Unapologetically Broken in "The Forgiven"
I am not a big TV guy. I enjoy sports but try to limit fictional shows. One modern theme has made this really easy. There seems to be an obsession with anti-hero protagonists. Shows like Mad Men, House of Cards, and Breaking Bad have strong lead characters that are far from any moral standard. Shows like Weeds, The Walking Dead, and Game of Thrones also have strong stories that build successfully off these anti-hero symbols.
What is the draw? The fallenness of the characters. We can relate to them. Gone are the rolemodels of Superman and Captain America. We want Tony Stark and Batman. There is a brokenness that is attractive and "sexy." It isn't unlike the bad boy/girl phase some teenagers go through. There is an honesty to the brokenness that is extremely captivating.
With this setting in mind I was floored by the words of David Ramirez's song "The Forgiven" of his Rooster EP. The song is fairly self-explanatory. Ramirez has a background in the Christian religion. There is a noticeable conflict in his music on the issue. "The Forgiven" cuts to the heart of the matter,
They love me for being honest
They love me for being myself
But the minute I mention Jesus
They want me to go to Hell
It’s hard to find the balance
When I don’t believe in one
Ramirez's honesty is appreciated. We live in a world where the only crime is being convinced of the truth. If that happens to be the Christian truth that's even worse. It is hard to be a popular Christian or "Christian celebrity" in this world. The masses really only take notice when you stumble or say something stupid. The past years in North America have provided a wonderful feeding ground for savage media and fallen Christians.

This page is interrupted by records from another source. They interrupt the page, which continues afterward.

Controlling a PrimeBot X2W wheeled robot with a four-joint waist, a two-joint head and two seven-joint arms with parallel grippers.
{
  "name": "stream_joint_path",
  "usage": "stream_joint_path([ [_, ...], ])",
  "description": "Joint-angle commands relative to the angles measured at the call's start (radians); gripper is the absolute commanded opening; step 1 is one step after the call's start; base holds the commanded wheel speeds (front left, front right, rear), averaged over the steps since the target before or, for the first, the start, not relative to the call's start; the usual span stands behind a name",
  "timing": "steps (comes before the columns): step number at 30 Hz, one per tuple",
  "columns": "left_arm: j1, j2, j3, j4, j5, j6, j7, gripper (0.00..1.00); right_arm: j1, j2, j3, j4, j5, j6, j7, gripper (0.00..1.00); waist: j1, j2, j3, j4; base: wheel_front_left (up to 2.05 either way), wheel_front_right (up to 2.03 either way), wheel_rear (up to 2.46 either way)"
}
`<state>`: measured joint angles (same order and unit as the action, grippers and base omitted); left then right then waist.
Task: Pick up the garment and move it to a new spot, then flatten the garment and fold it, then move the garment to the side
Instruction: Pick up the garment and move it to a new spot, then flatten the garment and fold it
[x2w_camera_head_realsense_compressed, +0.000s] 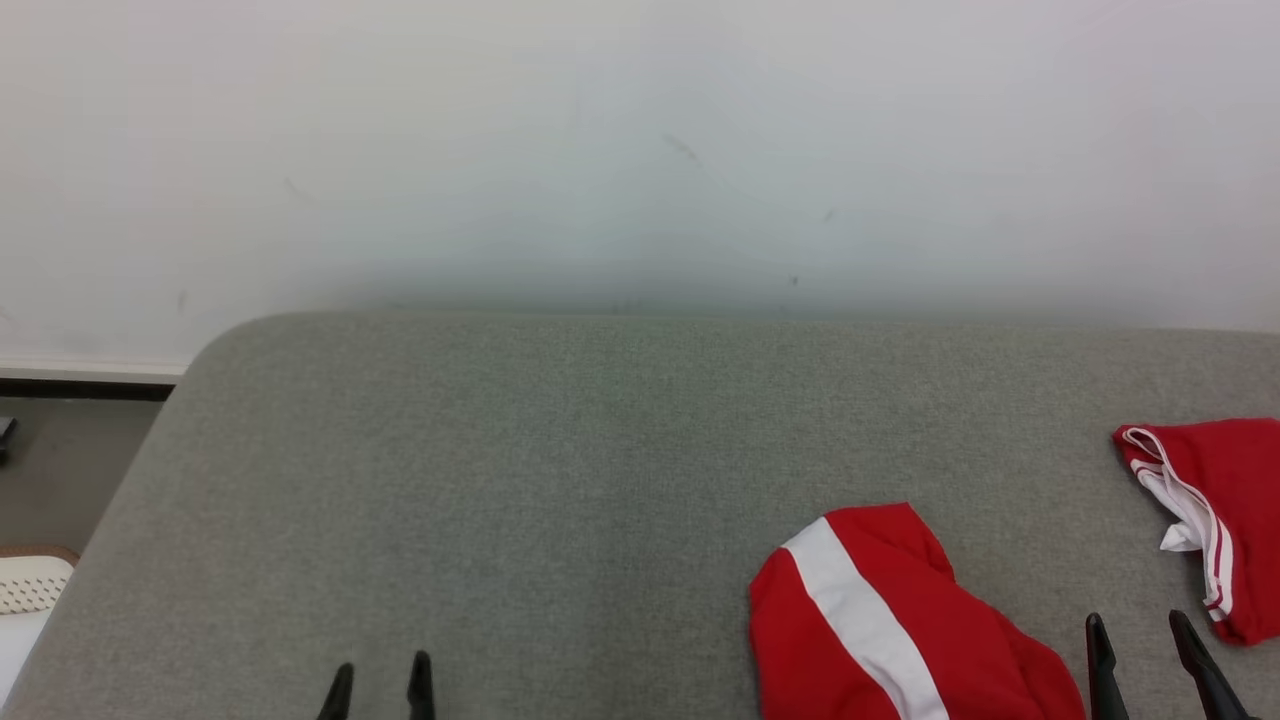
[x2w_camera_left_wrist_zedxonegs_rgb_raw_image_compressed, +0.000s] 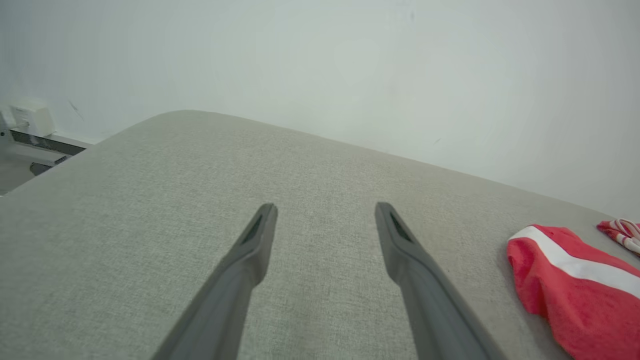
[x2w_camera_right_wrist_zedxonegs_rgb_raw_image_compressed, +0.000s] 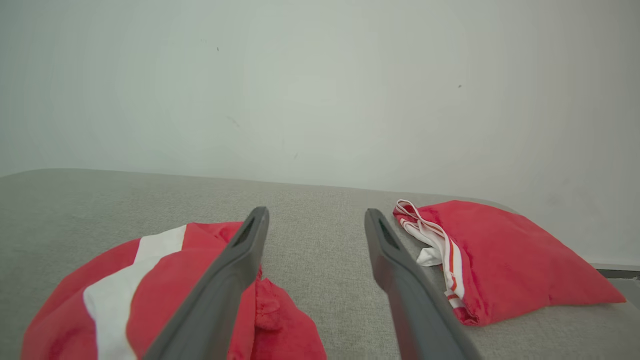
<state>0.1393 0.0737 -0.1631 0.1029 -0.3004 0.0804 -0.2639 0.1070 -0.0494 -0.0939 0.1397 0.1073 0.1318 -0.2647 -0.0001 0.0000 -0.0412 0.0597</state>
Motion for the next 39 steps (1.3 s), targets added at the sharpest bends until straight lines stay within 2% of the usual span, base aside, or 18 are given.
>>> stream_joint_path([
  [1, 0.023, -0.002, 0.023, -0.008, 0.021, -0.008, 0.0, 1.0, 0.014, -0.002, -0.003, 0.004, 0.007, -0.002, 0.001, 1.0, 0.0001, 0.0, -0.005, 0.002, 0.0, 0.0, 0.0],
  [6, 0.059, -0.016, 0.089, -0.027, 0.052, -0.054, 0.0, 1.0, 0.023, -0.002, -0.014, 0.008, 0.015, -0.002, 0.002, 1.0, 0.0001, 0.0, -0.003, 0.007, 0.0, 0.0, 0.0],
  [13, 0.042, -0.021, 0.102, -0.031, 0.071, -0.125, 0.0, 1.0, 0.022, -0.002, -0.008, 0.01, 0.016, -0.002, 0.002, 1.0, 0.0001, 0.0, 0.004, 0.003, 0.0, 0.0, 0.0],
  [39, 0.009, -0.022, 0.037, -0.027, 0.052, -0.127, 0.0, 1.0, -0.004, -0.002, 0.018, 0.019, 0.018, -0.002, 0.001, 1.0, 0.0001, 0.0, 0.034, -0.023, 0.0, 0.0, 0.0],
])
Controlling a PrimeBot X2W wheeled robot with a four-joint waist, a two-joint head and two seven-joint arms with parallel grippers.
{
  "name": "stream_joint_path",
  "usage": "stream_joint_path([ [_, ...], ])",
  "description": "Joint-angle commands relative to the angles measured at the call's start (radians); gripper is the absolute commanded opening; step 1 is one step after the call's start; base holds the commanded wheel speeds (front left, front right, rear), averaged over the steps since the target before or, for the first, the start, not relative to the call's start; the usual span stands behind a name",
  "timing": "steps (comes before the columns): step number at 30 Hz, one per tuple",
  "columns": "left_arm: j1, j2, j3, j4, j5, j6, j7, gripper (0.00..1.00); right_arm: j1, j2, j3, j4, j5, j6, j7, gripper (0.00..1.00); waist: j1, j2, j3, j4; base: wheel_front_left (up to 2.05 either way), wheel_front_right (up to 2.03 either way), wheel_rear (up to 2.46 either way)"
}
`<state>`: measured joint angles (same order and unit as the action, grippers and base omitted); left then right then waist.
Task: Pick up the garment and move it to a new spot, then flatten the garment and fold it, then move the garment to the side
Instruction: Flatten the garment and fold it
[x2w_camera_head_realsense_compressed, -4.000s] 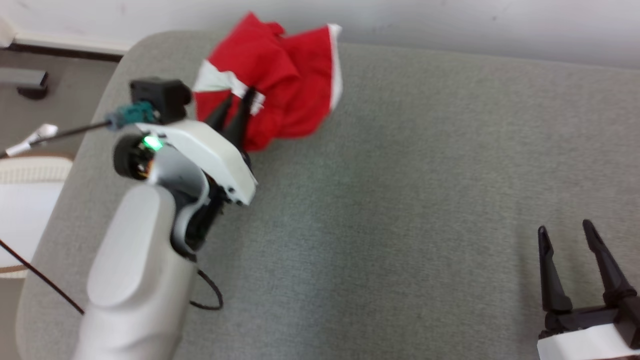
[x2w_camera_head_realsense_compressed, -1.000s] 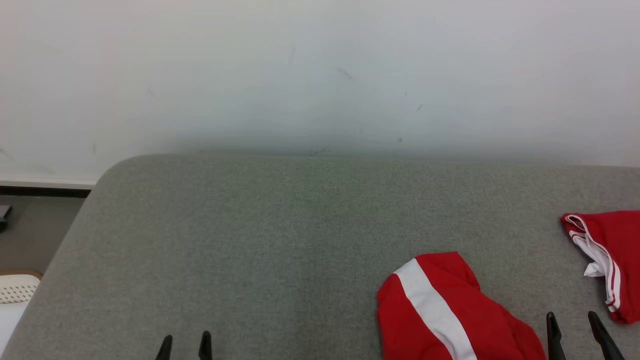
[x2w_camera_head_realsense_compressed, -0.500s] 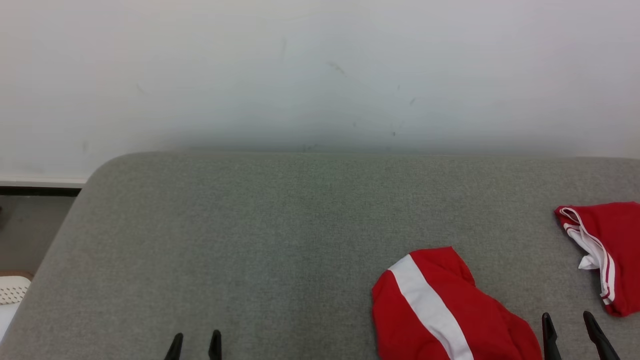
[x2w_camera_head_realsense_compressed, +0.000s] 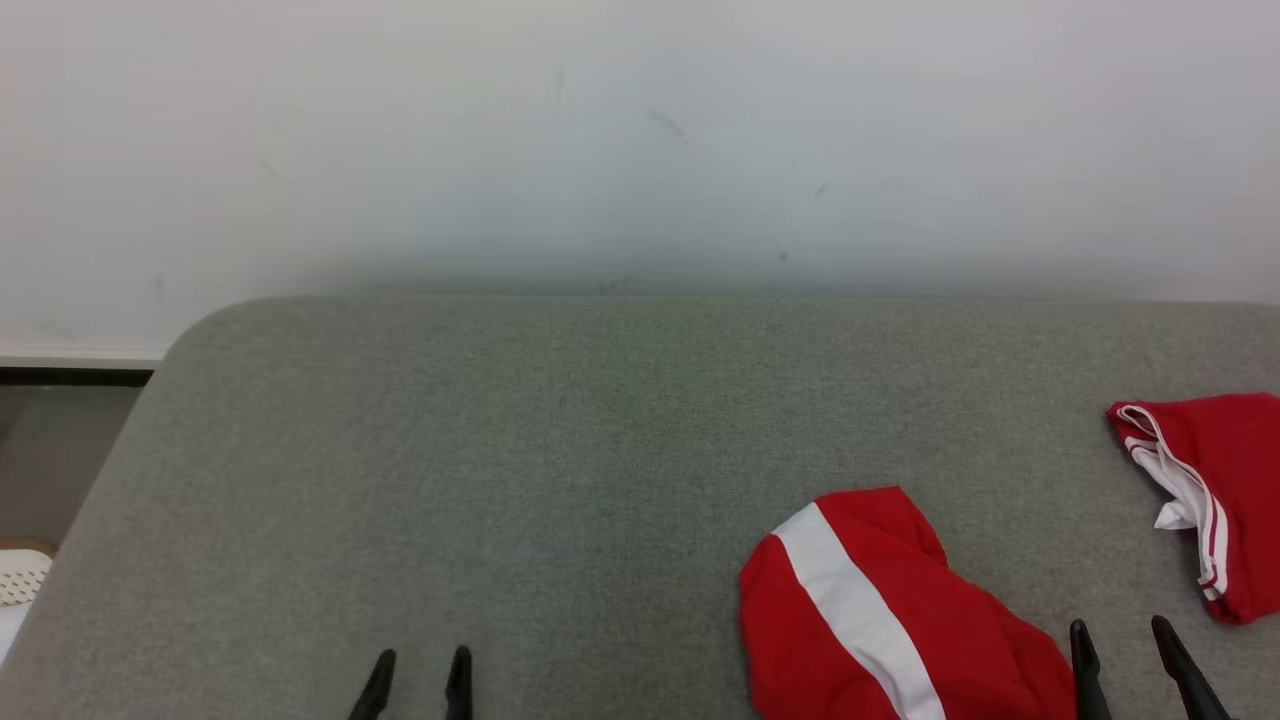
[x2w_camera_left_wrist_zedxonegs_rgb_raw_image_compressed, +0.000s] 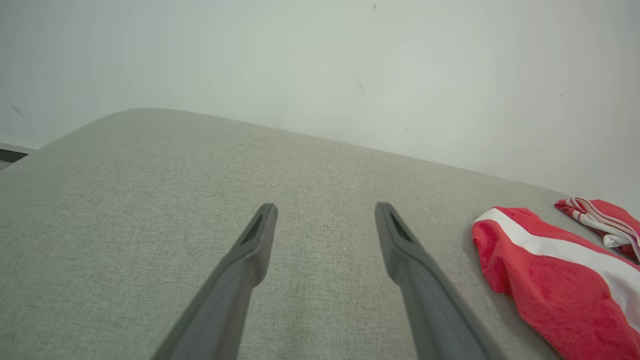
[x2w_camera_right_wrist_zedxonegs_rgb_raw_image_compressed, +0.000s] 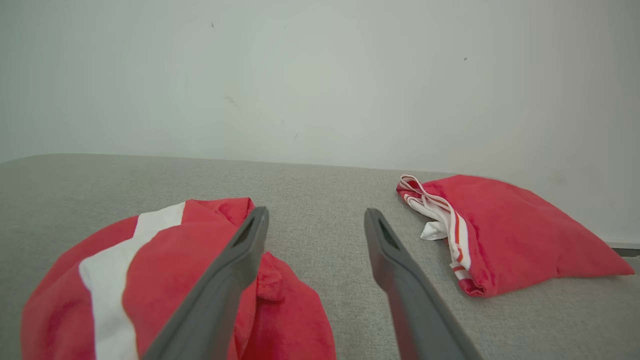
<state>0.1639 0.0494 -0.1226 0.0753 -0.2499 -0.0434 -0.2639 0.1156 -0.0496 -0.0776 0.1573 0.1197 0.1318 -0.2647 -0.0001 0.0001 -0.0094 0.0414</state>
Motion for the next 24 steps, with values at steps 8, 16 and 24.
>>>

If you are a Christian you need to be perfect. If you are anyone else flaws make you sexy. This inconsistency is well entrenched via media. We are convinced we can watch broken people on TV without wishing to emulate them. We find it ridiculous when a real person makes the slightest offense to our civil liberties. And we certainly do not want someone thinking they have the moral high ground. Those people need to be brought down a notch,
You’re just a songwriter, you ain’t a preacher
We came to mourn you, not to look in the mirror
Sing about those hard times, sing about those women
We love the broken, not the forgiven
The truth is that the church has not always been honest. We have not always honestly proclaimed our brokenness. The two sides should not be a living dichotomy. The church should be broken and forgiven. Frankly the world is not interested in that. We want characters without a moral compass and a real life without moral scales. We want the immoral protagonist, but no one to define immorality in real life.
Christian are in a tough spot today. The old "sin free" stigma is refuted at almost every corner of the church. But the world demands the old facade if only as a rhetorical device. It allows them to love the broken but not the forgiven.